It considered. Then, without budging, it gave the effect of a shrug. "Why not? You'll be dead soon."

"You're so sure," said Pink.

"Look at your scanner."

There was something in the words that sent Pink racing. He was only just in time to see the finish of all his new-born hopes.

The Cottabus and Diogenes were approaching at a slowing pace; the Elephant's Child had deactivated her drive to wait for them. Whether the captains of the sister ships saw them or not, Pink could not tell; but a number of the space giants, so reduced in size as to be mere blots on the screen, hovered in the area.

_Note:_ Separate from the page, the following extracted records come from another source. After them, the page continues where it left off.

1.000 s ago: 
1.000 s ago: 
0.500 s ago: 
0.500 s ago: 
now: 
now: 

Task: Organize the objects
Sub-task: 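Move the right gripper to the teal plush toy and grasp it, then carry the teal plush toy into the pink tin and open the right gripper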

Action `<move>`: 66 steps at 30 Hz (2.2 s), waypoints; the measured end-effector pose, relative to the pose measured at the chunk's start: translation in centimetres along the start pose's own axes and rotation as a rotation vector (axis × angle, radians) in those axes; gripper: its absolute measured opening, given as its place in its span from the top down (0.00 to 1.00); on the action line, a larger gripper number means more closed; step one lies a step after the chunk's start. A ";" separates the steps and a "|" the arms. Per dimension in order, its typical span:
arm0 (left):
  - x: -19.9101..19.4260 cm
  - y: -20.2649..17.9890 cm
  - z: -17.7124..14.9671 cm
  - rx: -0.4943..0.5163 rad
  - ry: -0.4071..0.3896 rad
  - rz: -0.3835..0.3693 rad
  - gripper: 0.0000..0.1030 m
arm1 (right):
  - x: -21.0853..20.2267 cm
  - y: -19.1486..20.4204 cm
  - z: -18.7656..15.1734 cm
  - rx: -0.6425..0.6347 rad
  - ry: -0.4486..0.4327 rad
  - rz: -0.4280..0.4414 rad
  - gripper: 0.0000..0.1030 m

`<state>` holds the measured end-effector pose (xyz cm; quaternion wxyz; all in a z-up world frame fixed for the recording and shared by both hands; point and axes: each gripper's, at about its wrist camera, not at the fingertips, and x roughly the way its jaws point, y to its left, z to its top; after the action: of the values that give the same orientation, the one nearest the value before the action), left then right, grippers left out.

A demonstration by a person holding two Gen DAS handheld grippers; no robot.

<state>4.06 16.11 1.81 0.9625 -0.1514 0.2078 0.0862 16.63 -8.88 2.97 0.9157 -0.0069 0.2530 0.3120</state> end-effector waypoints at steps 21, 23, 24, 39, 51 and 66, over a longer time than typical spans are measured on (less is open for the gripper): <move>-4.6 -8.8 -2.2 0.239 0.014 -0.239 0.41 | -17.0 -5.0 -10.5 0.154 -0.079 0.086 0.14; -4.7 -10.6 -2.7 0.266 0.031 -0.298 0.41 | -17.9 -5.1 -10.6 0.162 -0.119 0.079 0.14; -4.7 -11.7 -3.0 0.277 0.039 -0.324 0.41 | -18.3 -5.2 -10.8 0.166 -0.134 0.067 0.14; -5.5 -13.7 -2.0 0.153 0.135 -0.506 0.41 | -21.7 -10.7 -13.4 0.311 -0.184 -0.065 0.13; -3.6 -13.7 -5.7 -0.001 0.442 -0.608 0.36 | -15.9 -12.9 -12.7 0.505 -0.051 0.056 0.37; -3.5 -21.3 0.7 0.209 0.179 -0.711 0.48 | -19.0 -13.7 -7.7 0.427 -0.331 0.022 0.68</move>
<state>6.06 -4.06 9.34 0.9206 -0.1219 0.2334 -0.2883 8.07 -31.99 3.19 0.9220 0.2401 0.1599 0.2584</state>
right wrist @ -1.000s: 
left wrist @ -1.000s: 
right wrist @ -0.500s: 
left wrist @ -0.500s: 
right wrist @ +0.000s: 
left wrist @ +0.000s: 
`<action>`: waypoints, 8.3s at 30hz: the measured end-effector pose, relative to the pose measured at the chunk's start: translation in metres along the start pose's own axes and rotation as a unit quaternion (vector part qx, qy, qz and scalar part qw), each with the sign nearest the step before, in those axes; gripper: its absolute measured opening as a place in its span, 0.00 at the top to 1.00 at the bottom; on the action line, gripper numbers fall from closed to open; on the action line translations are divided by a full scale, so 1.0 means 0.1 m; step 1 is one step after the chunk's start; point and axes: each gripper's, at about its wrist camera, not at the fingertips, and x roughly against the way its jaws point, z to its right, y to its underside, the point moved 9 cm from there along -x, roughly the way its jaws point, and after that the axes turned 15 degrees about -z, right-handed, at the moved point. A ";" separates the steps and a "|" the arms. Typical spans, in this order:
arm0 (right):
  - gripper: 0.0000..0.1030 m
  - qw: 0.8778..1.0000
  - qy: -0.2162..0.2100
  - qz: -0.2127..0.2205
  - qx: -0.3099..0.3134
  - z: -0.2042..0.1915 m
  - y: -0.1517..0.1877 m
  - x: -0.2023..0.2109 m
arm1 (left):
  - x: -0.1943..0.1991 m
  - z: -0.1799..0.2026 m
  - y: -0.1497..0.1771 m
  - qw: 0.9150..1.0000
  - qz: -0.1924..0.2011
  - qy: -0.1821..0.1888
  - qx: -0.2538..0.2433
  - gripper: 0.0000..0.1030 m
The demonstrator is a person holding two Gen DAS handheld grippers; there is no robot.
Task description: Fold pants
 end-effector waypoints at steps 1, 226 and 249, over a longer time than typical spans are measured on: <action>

As the ships gradually lost speed, a giant appeared atop each, growing rapidly from eight feet to a thousand, till they straddled the great ships like riders on Shetland ponies.

The thing on the floor chuckled. "We are much more comfortable at that size, you see, Captain. We don't like to cramp our molecular structure into these puny dimensions. We can get into bottles—but we prefer to expand as you see." Then it laughed. "Yes, there is one of us on your own flagship at this instant, where he has been waiting, compressed, till the others caught their seats. Your ships are captured as surely as in a net. You cannot dislodge them, as you know. You must carry them to Earth so, or capitulate and let them inside."

There was no scrap of fear that he would carry these devils to Earth, naturally. But for the moment, Pink could see no sure way to escape the doom that now lay over him and all his men. They would have to remain in this asteroid belt ... perhaps forever.